Q: How does an ML researcher get enough properly annotated data?
This has always been a difficult and sometimes expensive problem. If I was working by myself, expecting to create a fully annotated, comprehensive dataset from scratch would be incredibly hard. I’d have to find a way to annotate it with high accuracy and likely hire someone to do it for me, since I’m not going to sit in a room and draw 1,000 or 10,000 boxes around certain types of objects.
There are plenty of widely annotated datasets, which is convenient, but they will only get you so far. Why? Because if the training data is well labeled and well defined for a certain problem, then it may have already been largely solved. So there’s less likelihood it will address your edge cases. But let’s say you’re trying to solve a new problem, like trying to control a car in dark, rainy scenes or in a country with different rules of the road and traffic signs.
Creating an annotated dataset focusing on edge cases is where things get expensive and difficult because the best annotation techniques for that data still involve manual labor. But creating those annotations is absolutely necessary. Fortunately, there are automation tools and services available to help.
Q: Are there any new techniques for dealing with edge cases in AVs?
Over the last few years, work on self-driving cars has propelled a lot of development in active learning, where an algorithm can direct its own learning by querying us, its users, for future examples. This often happens by having heuristics built in to identify failure cases, which can be sampled to create more effective examples, as with Tesla’s fleet learning.

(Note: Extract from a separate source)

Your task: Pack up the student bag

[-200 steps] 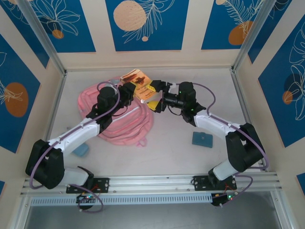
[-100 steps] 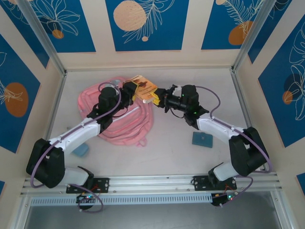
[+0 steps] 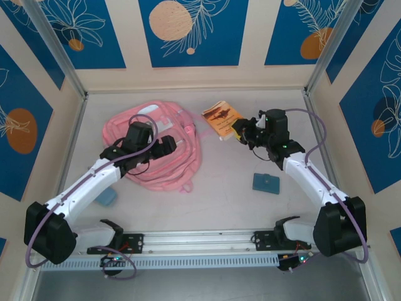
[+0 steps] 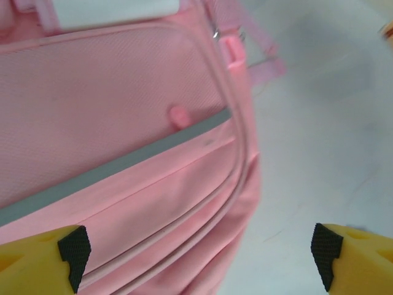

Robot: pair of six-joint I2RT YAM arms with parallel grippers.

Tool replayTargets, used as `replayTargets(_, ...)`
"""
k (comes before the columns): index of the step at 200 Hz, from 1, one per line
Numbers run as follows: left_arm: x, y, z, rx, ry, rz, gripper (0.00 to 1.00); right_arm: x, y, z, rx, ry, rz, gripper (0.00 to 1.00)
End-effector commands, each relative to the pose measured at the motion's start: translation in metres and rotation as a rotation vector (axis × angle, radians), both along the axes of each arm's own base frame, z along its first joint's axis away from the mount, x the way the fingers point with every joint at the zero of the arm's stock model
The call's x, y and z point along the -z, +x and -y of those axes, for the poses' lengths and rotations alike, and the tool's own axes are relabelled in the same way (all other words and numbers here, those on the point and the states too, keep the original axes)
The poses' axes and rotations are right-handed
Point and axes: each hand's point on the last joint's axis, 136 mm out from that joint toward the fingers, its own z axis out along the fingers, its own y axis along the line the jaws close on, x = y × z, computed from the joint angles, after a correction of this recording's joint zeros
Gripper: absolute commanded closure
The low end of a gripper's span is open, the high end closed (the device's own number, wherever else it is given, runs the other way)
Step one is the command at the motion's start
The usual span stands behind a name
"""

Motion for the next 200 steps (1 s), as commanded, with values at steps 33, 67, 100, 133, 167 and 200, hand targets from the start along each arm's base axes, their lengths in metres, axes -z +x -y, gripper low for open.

Active learning has become more and more studied in machine learning because people are starting to come across some limitations that aren’t from data alone, but instead arise from not effectively using this data. We have finite time and compute resources to create and learn from annotated data. Active learning can help us use our time and resources more efficiently to label and iterate on the important subsets of the data.
Q: How do you see this field evolving, and when will AVs be “safe enough”?
That is the billion-dollar question. For some time, we’ll continue to face the challenge of both making AVs at least as safe as humans and convincing the public and regulators that they are safe. But we will get there. I think of this like the history of commercial aircraft, which over the years have come a long way in both their safety and the public’s perception of their safety. But truly universally safe AVs will require constant improvement and close cooperation with regulators.